AIM OF THE EXERCISE: Reproduce exactly the line containing "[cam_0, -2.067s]" and every line after it, through the last line of the records below; add nothing.
PROVIDED DATA: Begin
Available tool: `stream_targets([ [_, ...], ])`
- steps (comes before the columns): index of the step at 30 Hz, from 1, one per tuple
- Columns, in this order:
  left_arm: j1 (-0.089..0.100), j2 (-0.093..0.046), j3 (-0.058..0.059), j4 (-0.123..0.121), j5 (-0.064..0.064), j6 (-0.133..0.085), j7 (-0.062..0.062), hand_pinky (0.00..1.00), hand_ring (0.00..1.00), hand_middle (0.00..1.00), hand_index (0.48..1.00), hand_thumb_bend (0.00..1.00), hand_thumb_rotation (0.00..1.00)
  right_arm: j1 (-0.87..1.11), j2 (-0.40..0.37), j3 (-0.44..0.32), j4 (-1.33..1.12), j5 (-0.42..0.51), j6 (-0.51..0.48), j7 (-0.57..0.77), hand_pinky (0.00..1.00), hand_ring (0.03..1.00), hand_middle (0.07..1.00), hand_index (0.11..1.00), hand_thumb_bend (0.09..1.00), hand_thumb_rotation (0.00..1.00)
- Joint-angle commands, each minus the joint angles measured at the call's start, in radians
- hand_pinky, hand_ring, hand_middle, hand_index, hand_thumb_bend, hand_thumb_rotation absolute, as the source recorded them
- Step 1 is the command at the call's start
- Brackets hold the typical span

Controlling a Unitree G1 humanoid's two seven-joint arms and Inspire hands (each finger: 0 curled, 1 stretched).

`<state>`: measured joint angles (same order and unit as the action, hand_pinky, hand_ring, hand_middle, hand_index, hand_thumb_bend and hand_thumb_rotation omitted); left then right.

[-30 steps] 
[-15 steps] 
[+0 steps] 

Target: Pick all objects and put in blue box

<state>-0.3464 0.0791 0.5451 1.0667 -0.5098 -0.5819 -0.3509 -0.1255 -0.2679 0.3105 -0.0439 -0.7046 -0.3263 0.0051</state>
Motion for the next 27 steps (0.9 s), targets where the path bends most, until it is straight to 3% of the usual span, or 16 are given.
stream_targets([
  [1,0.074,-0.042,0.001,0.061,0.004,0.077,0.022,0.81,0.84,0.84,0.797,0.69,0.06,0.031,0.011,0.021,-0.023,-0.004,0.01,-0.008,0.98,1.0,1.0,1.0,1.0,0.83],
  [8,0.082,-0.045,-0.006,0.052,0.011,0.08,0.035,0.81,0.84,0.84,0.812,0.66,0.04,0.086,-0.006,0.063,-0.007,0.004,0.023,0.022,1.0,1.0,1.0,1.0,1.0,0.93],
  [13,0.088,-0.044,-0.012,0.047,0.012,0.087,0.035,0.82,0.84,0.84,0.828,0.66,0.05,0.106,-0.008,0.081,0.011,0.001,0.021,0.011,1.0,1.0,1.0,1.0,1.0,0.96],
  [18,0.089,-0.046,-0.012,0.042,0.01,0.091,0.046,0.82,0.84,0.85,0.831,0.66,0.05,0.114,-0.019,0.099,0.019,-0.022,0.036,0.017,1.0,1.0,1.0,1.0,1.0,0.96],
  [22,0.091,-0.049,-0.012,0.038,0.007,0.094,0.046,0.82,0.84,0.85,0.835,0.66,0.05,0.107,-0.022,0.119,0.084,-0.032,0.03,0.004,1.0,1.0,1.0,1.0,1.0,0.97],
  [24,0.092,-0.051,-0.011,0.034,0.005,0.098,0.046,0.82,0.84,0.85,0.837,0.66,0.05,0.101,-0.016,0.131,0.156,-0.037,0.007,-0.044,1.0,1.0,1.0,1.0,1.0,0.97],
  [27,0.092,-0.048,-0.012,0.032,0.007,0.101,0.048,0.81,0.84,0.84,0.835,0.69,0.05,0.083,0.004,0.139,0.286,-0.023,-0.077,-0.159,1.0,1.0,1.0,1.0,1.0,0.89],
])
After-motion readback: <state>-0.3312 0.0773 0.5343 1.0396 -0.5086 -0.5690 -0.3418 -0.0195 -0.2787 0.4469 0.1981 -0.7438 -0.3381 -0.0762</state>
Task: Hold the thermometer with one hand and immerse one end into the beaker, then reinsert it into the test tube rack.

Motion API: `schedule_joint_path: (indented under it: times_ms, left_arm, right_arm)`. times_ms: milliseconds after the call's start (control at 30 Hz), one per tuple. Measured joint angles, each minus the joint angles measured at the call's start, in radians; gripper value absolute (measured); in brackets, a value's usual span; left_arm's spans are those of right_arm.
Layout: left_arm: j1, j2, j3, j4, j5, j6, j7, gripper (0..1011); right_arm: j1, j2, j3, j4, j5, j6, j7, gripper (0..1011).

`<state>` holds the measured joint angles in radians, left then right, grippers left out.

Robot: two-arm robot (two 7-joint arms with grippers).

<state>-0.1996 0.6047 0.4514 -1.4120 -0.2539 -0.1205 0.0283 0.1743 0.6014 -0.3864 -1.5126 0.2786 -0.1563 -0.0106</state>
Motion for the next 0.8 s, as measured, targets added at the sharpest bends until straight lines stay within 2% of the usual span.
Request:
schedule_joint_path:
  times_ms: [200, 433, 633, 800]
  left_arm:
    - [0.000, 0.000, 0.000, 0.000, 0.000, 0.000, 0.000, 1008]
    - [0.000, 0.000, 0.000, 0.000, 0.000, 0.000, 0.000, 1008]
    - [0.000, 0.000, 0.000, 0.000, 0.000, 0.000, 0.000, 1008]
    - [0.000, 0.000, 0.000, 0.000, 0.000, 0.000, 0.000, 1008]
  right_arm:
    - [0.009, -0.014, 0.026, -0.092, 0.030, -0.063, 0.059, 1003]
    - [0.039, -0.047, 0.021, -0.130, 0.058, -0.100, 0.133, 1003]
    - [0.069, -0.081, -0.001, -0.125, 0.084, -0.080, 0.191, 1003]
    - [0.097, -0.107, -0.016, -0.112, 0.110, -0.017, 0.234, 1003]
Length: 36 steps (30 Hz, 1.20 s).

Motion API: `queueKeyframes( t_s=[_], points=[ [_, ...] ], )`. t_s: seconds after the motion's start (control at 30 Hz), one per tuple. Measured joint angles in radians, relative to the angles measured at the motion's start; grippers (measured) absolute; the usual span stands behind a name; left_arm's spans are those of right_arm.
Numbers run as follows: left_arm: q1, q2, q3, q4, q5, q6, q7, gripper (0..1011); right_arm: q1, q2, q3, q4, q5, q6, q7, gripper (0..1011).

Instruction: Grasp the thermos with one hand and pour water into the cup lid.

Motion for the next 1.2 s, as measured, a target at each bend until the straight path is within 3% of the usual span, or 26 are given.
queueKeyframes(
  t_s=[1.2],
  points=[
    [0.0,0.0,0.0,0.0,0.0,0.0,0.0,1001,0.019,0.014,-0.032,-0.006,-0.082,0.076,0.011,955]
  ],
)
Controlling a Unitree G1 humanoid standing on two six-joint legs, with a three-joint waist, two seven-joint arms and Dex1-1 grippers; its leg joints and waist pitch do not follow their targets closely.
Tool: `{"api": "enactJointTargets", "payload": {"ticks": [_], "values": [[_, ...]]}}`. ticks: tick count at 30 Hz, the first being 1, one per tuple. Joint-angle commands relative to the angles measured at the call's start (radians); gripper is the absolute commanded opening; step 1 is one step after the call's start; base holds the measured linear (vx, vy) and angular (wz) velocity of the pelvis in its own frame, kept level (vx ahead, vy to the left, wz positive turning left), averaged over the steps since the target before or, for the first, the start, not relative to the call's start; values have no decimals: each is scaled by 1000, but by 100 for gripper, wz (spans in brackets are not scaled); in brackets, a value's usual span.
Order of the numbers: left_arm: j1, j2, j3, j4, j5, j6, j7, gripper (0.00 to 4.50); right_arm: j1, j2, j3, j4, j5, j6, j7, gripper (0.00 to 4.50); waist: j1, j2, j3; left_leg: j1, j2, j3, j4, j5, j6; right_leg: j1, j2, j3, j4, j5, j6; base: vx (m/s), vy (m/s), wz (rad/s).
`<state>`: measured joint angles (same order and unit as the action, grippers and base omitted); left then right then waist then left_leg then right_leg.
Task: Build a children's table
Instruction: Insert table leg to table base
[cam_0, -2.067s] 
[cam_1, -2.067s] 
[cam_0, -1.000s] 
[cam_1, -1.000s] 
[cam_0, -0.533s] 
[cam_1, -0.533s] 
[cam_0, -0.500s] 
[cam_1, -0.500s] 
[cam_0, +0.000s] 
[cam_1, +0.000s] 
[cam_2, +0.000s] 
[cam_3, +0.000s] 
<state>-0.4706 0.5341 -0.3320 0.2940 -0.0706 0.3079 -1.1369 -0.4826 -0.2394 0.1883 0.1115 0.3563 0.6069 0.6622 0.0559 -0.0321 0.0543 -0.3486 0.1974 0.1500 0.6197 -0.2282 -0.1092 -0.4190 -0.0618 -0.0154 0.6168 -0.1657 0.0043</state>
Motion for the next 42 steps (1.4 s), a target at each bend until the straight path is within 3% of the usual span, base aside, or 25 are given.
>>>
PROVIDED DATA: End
ANSWER TO THIS TASK:
[cam_0, -2.067s] 
[cam_1, -2.067s] 
[cam_0, -1.000s] 
[cam_1, -1.000s] 
[cam_0, -0.533s] 
[cam_1, -0.533s] 
[cam_0, -0.500s] 
[cam_1, -0.500s] 
[cam_0, +0.000s] 
[cam_1, +0.000s] 
[cam_2, +0.000s] 
[cam_3, +0.000s] 
<state>-0.4706 0.5341 -0.3320 0.2940 -0.0706 0.3079 -1.1369 -0.4826 -0.2394 0.1883 0.1115 0.3563 0.6069 0.6622 0.0559 -0.0321 0.0543 -0.3486 0.1974 0.1500 0.6197 -0.2282 -0.1092 -0.4190 -0.0618 -0.0154 0.6168 -0.1657 0.0043</state>
Motion for the next 42 steps (1.4 s), a target at each bend until the straight path is within 3% of the usual span, base aside, or 25 are given.
>>>

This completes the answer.